### Goal of the exercise:
Reproduce word for word the lines between those holding "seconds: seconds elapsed" and "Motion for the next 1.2", inclusive, and nothing else from the data below.

(Data excerpts)
↓

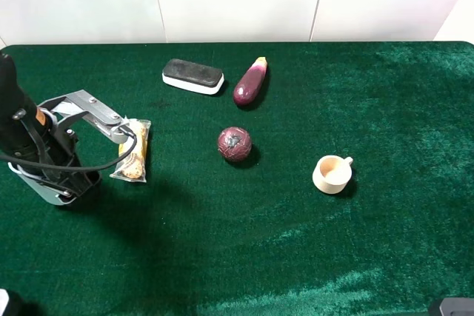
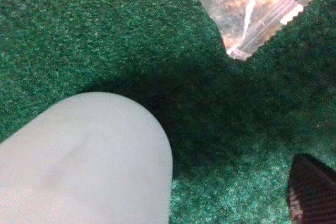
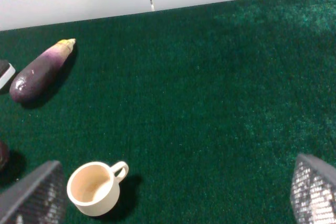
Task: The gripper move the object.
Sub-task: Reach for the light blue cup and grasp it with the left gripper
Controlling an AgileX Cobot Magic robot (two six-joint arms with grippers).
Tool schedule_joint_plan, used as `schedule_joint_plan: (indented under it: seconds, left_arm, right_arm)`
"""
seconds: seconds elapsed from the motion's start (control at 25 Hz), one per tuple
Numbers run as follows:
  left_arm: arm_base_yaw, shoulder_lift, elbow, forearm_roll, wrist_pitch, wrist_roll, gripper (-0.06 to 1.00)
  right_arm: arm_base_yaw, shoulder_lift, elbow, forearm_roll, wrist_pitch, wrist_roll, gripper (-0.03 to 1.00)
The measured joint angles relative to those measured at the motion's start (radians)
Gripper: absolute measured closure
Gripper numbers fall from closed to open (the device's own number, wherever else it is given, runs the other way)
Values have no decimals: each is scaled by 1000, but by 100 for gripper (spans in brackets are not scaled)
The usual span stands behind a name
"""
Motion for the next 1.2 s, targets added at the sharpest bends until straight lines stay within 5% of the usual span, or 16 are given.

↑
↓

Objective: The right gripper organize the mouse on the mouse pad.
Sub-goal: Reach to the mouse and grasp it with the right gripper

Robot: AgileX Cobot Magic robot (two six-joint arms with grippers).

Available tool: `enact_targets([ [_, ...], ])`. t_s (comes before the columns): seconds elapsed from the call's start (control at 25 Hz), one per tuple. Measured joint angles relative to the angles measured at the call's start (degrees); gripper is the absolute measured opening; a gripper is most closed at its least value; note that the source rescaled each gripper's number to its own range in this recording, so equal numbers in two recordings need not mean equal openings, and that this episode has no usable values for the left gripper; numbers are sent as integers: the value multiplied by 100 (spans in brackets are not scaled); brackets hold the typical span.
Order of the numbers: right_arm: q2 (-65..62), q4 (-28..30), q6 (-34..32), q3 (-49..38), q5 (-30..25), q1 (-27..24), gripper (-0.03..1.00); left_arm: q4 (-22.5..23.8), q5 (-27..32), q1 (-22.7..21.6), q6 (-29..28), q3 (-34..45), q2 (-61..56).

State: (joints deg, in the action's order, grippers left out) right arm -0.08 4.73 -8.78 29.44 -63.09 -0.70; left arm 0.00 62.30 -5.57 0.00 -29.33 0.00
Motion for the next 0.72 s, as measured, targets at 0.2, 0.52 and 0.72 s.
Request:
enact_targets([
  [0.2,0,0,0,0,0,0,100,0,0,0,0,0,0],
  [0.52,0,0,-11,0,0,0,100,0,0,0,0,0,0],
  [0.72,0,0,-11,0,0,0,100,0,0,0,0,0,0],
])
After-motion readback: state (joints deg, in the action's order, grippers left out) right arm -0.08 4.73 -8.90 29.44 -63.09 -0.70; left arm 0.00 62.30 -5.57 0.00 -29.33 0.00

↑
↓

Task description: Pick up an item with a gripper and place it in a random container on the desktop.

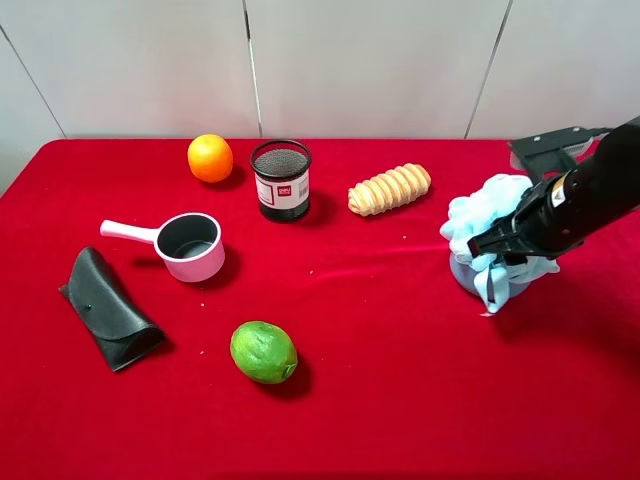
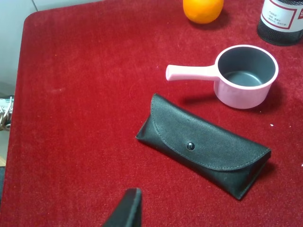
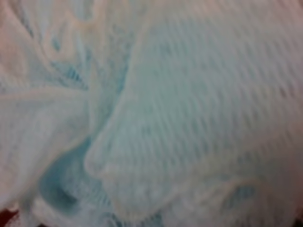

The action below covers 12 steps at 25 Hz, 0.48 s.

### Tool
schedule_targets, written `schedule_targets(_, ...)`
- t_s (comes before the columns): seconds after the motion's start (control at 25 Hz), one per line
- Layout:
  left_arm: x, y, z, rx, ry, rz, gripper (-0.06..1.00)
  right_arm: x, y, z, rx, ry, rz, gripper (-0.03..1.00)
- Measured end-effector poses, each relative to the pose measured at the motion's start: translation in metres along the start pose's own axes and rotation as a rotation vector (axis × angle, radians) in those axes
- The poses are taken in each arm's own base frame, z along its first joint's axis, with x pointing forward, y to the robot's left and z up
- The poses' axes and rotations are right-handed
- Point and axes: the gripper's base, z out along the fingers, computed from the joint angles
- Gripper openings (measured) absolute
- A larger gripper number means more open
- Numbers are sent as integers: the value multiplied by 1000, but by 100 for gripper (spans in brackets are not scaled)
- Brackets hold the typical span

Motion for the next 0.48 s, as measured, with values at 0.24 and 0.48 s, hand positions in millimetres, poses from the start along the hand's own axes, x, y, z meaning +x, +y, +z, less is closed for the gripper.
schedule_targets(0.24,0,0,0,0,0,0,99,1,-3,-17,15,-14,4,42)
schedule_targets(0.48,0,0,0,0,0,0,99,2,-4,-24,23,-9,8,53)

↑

### Written response:
seconds: seconds elapsed from the motion's start (control at 25 Hz), one per tuple
Numbers run as follows:
  left_arm: arm_base_yaw, shoulder_lift, elbow, forearm_roll, wrist_pitch, wrist_roll, gripper (-0.06 to 1.00)
  right_arm: arm_base_yaw, shoulder_lift, elbow, forearm_roll, wrist_pitch, wrist_roll, gripper (-0.03 to 1.00)
The measured joint angles relative to those measured at the motion's start (radians)
Gripper: absolute measured closure
Gripper numbers fall from closed to open (the device's own number, wherever else it is given, runs the other way)
Values have no decimals: each is scaled by 1000, but by 100 for gripper (spans in brackets are not scaled)
The usual span stands behind a name
"""
Motion for the next 1.2 s, targets added at the sharpest bends until straight lines stay within 5% of the usual span, or 16 are given.

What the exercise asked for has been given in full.